== Source data

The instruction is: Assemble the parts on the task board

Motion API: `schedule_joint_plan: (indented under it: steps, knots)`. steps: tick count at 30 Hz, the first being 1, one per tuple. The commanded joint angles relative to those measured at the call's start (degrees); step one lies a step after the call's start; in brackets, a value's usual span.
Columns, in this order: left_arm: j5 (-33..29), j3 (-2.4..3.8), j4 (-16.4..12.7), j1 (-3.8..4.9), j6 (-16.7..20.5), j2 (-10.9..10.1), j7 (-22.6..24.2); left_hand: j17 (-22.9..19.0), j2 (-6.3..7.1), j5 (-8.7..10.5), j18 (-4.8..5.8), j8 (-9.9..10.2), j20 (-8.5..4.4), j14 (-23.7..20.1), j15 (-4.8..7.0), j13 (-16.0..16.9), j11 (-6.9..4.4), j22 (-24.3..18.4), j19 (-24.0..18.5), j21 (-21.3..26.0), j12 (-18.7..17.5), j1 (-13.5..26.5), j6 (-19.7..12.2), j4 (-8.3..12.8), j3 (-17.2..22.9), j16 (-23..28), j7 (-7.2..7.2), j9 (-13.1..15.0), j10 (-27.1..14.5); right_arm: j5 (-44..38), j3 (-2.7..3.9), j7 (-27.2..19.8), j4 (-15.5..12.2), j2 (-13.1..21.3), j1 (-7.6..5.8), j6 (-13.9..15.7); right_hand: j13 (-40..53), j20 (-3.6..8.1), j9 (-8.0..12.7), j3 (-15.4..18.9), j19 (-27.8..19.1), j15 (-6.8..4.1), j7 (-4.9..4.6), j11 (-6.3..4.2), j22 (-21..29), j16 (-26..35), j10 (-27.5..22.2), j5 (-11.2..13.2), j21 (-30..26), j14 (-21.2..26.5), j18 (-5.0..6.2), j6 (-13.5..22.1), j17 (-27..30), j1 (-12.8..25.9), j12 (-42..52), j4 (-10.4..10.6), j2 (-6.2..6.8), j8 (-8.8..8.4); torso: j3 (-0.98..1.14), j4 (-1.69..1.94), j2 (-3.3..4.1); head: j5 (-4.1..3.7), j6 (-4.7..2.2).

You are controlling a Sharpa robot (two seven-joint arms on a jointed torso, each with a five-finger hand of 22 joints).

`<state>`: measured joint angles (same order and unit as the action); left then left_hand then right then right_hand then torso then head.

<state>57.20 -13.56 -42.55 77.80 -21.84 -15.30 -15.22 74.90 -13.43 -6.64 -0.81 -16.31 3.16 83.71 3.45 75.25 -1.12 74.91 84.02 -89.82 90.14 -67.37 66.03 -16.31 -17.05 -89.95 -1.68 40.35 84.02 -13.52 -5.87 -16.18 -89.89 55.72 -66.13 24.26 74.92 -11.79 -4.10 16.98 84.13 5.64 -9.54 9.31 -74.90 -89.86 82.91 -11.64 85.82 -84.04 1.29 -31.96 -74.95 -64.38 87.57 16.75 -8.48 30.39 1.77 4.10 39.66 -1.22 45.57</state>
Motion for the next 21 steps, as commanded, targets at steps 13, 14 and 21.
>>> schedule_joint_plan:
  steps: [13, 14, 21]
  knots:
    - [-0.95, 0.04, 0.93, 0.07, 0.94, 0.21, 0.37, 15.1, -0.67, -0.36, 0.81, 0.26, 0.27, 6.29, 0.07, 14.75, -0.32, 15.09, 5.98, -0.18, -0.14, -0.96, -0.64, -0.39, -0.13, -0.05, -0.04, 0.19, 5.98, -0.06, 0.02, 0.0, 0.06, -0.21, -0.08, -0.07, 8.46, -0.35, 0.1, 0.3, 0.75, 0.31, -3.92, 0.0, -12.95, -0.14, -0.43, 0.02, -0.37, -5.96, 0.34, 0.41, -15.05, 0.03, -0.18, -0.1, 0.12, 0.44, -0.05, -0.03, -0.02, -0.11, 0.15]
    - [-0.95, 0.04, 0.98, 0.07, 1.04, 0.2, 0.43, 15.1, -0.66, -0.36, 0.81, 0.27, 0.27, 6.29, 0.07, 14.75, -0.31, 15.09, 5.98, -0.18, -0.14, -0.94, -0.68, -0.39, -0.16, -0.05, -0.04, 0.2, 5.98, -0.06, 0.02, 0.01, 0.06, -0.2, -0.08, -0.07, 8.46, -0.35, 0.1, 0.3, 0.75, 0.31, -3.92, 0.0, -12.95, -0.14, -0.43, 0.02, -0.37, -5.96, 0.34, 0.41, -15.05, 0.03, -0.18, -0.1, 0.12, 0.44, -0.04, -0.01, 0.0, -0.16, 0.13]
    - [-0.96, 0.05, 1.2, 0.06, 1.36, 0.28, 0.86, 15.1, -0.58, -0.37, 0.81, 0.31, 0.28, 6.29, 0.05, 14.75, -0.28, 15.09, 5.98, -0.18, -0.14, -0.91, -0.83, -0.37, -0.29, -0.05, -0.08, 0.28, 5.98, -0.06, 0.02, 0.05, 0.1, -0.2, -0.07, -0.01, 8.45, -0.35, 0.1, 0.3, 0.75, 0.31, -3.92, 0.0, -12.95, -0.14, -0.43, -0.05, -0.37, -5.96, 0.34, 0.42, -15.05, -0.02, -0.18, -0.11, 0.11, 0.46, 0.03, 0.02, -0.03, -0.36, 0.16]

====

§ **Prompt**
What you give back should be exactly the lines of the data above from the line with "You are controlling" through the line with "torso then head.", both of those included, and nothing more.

§ **Task response**
You are controlling a Sharpa robot (two seven-joint arms on a jointed torso, each with a five-finger hand of 22 joints).

`<state>`: measured joint angles (same order and unit as the action); left then left_hand then right then right_hand then torso then head.

The required output has been given.